Argentinien wird die Blaubeerernte voraussichtlich Ende Dezember beenden, während Peru halb fertig ist und Chile von ersten Exporten berichtet. Quellen im Sektor sagen, dass "internationale Importeure und Supermärkte kaum noch Marketingstrategien anwenden, die den durchgehenden Verkauf der Beeren fördern."
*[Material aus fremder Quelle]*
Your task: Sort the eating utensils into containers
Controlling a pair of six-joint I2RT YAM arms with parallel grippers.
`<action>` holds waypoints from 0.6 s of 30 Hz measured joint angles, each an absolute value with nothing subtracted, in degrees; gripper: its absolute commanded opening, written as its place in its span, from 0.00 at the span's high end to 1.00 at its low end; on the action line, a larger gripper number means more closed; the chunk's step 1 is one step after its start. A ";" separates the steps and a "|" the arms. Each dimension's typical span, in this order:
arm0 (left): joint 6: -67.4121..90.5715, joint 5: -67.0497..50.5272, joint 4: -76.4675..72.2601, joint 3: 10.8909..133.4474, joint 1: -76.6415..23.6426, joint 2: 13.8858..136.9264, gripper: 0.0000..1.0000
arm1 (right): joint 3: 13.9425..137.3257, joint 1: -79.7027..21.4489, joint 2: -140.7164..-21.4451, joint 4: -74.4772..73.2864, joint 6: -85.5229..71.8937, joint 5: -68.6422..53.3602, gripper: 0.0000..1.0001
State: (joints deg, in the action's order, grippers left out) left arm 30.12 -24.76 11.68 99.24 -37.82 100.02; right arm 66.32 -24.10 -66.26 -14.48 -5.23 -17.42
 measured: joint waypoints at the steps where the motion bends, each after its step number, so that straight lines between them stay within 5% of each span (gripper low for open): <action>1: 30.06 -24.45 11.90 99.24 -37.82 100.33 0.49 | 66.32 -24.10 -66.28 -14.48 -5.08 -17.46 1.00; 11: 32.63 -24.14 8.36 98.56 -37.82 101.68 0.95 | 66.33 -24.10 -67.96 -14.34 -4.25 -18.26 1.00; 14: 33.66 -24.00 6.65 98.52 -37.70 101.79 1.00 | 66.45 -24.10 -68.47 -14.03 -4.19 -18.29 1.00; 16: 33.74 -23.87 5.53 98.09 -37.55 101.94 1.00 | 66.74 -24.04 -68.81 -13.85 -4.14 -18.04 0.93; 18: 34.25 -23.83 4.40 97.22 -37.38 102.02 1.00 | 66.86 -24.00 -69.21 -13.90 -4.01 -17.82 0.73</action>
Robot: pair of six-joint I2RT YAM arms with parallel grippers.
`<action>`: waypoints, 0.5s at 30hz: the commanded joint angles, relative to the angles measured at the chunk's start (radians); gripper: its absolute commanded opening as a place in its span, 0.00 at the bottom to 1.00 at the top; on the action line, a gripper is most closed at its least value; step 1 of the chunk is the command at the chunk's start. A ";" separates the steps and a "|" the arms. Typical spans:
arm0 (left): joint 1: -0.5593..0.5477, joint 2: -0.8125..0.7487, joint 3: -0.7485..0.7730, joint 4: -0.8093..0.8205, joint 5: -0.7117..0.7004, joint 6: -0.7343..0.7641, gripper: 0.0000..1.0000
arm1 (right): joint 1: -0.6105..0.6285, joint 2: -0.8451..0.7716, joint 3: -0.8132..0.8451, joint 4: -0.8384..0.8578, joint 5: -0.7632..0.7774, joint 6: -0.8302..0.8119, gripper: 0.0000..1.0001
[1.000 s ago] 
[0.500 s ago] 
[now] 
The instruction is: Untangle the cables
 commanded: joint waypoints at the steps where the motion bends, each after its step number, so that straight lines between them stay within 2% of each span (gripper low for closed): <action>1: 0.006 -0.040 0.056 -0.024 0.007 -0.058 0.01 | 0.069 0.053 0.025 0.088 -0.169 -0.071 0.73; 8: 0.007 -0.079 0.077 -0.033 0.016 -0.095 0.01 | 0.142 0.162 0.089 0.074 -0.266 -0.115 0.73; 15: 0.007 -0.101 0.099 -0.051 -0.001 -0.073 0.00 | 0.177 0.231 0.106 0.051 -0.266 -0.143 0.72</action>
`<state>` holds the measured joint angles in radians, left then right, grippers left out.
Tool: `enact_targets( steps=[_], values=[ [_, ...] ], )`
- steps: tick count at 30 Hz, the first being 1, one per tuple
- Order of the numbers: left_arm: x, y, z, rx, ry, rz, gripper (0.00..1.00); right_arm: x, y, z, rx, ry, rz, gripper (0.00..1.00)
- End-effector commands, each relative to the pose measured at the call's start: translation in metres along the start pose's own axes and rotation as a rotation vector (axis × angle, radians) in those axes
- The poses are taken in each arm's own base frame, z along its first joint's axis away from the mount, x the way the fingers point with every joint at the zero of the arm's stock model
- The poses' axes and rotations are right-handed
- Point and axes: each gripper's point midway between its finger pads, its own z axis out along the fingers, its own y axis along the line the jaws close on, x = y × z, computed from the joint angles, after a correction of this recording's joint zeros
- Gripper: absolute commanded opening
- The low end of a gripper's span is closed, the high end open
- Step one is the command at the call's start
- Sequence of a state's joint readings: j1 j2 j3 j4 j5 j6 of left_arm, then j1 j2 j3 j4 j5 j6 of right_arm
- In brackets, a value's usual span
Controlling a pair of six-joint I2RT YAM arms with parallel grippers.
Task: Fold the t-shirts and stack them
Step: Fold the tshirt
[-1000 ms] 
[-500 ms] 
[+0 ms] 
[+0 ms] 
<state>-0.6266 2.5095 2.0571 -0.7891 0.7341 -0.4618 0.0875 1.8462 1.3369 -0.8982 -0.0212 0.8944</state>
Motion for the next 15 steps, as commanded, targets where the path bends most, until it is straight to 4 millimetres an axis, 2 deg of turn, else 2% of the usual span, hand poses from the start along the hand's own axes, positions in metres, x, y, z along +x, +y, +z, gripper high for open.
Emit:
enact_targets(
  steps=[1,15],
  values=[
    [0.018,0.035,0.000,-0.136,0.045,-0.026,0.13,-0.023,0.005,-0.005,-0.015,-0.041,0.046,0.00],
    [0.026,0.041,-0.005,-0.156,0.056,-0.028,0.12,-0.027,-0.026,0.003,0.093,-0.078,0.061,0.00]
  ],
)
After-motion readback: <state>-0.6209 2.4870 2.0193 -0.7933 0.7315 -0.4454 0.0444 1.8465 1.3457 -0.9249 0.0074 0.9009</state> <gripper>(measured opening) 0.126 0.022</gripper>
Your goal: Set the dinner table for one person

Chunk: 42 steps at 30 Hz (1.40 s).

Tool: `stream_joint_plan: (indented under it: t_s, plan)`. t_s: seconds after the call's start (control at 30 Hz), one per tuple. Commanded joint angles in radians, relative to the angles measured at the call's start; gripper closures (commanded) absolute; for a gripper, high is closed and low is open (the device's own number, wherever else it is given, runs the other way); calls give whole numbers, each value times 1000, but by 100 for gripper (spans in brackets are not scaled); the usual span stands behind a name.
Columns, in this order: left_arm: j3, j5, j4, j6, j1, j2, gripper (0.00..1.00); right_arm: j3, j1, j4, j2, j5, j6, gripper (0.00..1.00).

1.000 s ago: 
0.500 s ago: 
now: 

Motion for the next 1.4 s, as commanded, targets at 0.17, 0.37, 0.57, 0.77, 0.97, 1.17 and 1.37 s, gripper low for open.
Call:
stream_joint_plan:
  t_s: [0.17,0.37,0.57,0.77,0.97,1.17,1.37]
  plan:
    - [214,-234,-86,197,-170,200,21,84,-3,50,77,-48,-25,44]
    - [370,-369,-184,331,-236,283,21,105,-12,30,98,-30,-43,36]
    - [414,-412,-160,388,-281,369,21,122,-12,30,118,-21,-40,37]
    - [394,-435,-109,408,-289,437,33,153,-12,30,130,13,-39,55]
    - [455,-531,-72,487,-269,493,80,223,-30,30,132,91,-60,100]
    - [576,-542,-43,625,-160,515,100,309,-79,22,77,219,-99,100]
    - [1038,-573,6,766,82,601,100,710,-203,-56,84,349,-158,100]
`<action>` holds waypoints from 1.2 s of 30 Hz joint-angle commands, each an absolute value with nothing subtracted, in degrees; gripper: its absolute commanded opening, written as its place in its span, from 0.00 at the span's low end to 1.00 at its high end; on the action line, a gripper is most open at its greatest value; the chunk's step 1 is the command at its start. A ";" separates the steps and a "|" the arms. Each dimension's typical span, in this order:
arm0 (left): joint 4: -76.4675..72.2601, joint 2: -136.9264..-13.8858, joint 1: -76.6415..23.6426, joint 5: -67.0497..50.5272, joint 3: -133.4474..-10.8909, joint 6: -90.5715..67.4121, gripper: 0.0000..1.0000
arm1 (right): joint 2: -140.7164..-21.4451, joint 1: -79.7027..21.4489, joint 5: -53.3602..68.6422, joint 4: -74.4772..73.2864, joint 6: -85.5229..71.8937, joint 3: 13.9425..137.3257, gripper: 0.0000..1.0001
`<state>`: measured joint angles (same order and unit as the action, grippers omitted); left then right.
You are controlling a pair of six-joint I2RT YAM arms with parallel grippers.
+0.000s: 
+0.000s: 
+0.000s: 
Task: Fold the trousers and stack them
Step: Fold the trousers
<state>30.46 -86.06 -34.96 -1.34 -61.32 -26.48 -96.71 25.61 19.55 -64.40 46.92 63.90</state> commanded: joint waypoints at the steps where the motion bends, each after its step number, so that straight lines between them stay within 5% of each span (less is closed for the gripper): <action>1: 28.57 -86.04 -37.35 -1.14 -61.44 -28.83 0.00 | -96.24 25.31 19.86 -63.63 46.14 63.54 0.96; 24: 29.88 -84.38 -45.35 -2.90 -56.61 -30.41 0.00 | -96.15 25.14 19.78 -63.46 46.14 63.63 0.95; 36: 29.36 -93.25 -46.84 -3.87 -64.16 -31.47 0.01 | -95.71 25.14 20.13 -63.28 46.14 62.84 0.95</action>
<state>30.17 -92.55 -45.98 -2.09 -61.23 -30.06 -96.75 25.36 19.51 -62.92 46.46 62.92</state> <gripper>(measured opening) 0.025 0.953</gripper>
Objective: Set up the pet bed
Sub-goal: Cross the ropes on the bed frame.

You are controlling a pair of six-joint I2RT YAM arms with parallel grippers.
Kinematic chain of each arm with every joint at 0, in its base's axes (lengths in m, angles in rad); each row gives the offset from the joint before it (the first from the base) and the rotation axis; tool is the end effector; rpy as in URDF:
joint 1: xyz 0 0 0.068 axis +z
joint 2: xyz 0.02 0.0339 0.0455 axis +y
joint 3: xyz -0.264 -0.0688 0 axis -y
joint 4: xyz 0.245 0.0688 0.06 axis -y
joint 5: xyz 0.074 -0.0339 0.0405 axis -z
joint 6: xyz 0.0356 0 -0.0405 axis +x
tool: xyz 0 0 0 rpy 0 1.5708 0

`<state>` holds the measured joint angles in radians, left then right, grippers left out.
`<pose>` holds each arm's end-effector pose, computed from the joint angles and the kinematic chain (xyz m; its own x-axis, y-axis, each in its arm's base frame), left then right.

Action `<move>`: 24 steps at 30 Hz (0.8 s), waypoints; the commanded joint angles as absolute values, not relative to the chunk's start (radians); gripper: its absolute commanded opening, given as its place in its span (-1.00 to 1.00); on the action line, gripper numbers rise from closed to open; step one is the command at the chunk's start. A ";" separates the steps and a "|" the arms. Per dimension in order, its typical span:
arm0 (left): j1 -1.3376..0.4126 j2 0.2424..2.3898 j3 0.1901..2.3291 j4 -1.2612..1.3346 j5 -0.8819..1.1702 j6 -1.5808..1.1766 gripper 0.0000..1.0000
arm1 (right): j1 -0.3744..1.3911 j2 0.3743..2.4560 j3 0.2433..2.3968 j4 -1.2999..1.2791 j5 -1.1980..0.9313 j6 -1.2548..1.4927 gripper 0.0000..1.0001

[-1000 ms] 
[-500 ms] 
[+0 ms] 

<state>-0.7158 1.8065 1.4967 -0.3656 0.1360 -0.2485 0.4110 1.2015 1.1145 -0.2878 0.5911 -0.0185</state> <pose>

Vor Kurzem wurde berichtet, dass die Importpreise für Obst innerhalb der letzten sechs Wochen deutlich gesunken sind, aber die Einzelhandelspreise sind gleich geblieben. "Europäische Supermärkte halten die Einzelhandelspreise hoch, wobei uns niedrige Preise geboten werden, weswegen die Früchte länger als gewöhnlich gelagert werden," bestätigen argentinische Bauern.
Eine Herausforderung, der sich Argentinien und Uruguay stellen müssen, sind die Transportzeiten, die sehr lang sind. Zu dieser Situation sagen die Exporteure: "es ist wichtiger als jemals zuvor, Schiffstransporte zu organisieren, um Frachtkosten zu sparen und Verluste zu vermeiden. Die Schifffahrtunternehmen sollten im besten Fall Container bereit haben, da ein Mangel an Containern am Anfang ein großes Problem sein kann. Außerdem müssen die Transportzeiten verbessert werden, damit diese Option intensiv genutzt werden kann und wettbewerbsfähiger wird."